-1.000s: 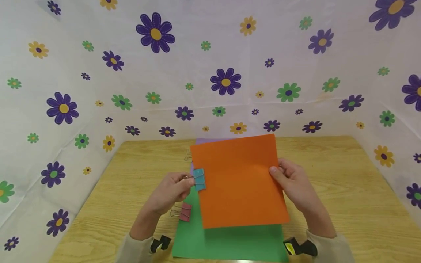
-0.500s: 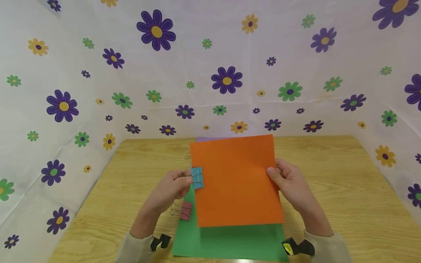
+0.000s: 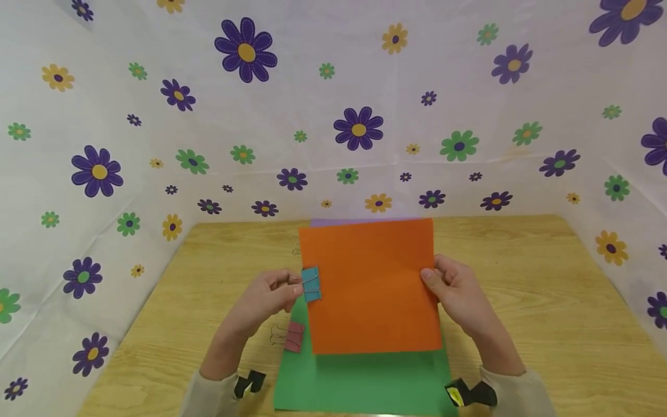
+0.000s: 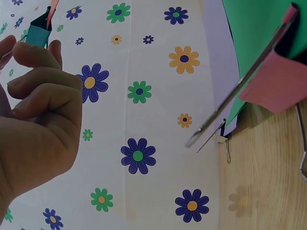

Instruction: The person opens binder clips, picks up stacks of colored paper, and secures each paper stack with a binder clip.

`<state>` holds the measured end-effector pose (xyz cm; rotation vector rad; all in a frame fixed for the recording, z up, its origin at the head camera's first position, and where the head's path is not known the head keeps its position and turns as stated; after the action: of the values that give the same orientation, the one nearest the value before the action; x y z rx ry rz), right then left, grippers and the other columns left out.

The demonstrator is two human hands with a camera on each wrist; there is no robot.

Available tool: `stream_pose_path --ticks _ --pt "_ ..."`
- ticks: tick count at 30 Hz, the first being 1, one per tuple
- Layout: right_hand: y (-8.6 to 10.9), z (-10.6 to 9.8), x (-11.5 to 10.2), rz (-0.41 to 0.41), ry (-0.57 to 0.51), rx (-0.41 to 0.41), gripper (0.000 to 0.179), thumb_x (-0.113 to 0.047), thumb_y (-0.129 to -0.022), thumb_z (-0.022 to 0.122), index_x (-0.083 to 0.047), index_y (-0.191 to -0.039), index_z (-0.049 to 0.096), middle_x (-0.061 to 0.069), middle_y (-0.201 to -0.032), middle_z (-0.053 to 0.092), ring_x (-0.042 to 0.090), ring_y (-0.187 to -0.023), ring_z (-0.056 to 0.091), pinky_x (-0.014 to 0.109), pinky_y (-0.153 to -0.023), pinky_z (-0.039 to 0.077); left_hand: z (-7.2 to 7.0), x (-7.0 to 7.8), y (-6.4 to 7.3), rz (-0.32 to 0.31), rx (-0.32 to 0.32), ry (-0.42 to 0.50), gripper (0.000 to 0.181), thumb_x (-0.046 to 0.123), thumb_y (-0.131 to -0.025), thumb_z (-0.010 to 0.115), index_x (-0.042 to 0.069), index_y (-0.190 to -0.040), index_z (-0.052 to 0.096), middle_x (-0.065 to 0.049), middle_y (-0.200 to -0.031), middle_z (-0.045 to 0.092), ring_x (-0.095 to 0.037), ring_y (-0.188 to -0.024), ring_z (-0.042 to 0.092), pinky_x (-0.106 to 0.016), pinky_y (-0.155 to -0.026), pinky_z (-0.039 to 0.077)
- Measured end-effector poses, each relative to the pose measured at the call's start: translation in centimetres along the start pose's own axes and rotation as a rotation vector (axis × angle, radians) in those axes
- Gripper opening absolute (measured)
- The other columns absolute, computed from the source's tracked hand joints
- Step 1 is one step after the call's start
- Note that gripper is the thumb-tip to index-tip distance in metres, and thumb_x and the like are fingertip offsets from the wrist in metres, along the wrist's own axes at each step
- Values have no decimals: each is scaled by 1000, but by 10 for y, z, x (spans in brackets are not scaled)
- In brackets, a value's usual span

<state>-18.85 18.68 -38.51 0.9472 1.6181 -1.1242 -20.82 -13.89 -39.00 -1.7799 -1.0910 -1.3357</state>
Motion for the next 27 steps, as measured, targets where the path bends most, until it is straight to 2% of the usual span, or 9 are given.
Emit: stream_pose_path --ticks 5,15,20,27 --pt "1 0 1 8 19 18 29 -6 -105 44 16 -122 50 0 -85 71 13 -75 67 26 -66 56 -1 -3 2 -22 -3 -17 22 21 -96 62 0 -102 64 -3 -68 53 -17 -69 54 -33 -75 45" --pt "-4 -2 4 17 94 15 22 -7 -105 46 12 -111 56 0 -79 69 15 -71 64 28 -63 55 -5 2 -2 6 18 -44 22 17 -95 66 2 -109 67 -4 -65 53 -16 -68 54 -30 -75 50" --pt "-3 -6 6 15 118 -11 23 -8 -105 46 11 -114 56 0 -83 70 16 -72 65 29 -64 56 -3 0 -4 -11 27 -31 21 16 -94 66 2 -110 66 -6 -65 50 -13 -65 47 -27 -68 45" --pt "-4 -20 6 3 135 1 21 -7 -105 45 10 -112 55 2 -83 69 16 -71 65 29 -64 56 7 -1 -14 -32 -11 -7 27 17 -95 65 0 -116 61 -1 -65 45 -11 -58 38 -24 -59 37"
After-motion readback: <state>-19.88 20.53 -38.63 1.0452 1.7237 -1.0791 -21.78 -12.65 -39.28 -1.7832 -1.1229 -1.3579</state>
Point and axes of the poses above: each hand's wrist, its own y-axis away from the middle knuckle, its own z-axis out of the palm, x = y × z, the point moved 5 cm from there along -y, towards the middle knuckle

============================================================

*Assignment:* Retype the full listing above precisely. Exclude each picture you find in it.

*The answer:*
-1.000s: 
-0.500s: 
+0.000s: 
+0.000s: 

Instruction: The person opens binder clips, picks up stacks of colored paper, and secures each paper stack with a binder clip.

`<state>` holds the measured end-effector pose (xyz cm; rotation vector rad; all in a frame fixed for the recording, z up, its origin at the head camera's first position, and where the head's path is not known the head keeps its position and turns as stated; after the action: of the values that give the same orientation, the one nearest the value before the action; x y z rx ry rz), right then left, grippers and the other columns left out.

The demonstrator is two human hands with a camera on each wrist; there is no robot.

Available tool: `stream_pose_path --ticks _ --pt "_ ..."`
- ticks: tick count at 30 Hz, the first being 1, one per tuple
- Layout: right_hand: y (-8.6 to 10.9), z (-10.6 to 9.8), x (-11.5 to 10.2), rz (-0.41 to 0.41), ry (-0.57 to 0.51), rx (-0.41 to 0.41), gripper (0.000 to 0.179), thumb_x (-0.113 to 0.047), thumb_y (-0.129 to -0.022), thumb_z (-0.022 to 0.122), index_x (-0.083 to 0.047), index_y (-0.191 to -0.039), index_z (-0.049 to 0.096), middle_x (-0.061 to 0.069), middle_y (-0.201 to -0.032), middle_z (-0.053 to 0.092), ring_x (-0.042 to 0.090), ring_y (-0.187 to -0.023), ring_z (-0.056 to 0.091), pinky_x (-0.014 to 0.109), pinky_y (-0.153 to -0.023), pinky_z (-0.039 to 0.077); left_hand: z (-7.2 to 7.0), x (-7.0 to 7.8), y (-6.4 to 7.3), rz (-0.32 to 0.31), rx (-0.32 to 0.32), ry (-0.42 to 0.50), gripper (0.000 to 0.181), thumb_x (-0.046 to 0.123), thumb_y (-0.131 to -0.025), thumb_z (-0.010 to 0.115), index_x (-0.042 to 0.069), index_y (-0.190 to -0.040), index_z (-0.052 to 0.096), middle_x (-0.065 to 0.049), middle_y (-0.200 to -0.031), middle_z (-0.045 to 0.092), ring_x (-0.095 to 0.037), ring_y (-0.188 to -0.024), ring_z (-0.042 to 0.092), pinky_x (-0.106 to 0.016), pinky_y (-0.155 to -0.026), pinky_z (-0.039 to 0.077)
- Measured end-effector poses, each relative to the pose measured at the call's start: translation in centimetres along the start pose's own axes and rotation as a rotation vector (axis × angle, radians) in those axes
- Gripper opening absolute (measured)
- The other columns absolute, computed from the source's tracked hand joints
- Step 1 is one step after the call's start
- Note that gripper is the thumb-tip to index-tip distance in metres, and thumb_x and the like are fingertip offsets from the wrist in metres, along the wrist's own axes at each step
- Values have no decimals: each is scaled by 1000, but by 10 for y, z, x (spans in brackets are not scaled)
- In brackets, a value's usual span

<state>-18.85 18.68 -38.51 0.9472 1.6181 -1.1242 -20.82 -13.89 -39.00 -1.7799 -1.0910 -1.3357</state>
Motion for the next 27 steps, as measured, targets where the path bends most, until it is straight to 2% of the usual span, or 9 are given.
Emit: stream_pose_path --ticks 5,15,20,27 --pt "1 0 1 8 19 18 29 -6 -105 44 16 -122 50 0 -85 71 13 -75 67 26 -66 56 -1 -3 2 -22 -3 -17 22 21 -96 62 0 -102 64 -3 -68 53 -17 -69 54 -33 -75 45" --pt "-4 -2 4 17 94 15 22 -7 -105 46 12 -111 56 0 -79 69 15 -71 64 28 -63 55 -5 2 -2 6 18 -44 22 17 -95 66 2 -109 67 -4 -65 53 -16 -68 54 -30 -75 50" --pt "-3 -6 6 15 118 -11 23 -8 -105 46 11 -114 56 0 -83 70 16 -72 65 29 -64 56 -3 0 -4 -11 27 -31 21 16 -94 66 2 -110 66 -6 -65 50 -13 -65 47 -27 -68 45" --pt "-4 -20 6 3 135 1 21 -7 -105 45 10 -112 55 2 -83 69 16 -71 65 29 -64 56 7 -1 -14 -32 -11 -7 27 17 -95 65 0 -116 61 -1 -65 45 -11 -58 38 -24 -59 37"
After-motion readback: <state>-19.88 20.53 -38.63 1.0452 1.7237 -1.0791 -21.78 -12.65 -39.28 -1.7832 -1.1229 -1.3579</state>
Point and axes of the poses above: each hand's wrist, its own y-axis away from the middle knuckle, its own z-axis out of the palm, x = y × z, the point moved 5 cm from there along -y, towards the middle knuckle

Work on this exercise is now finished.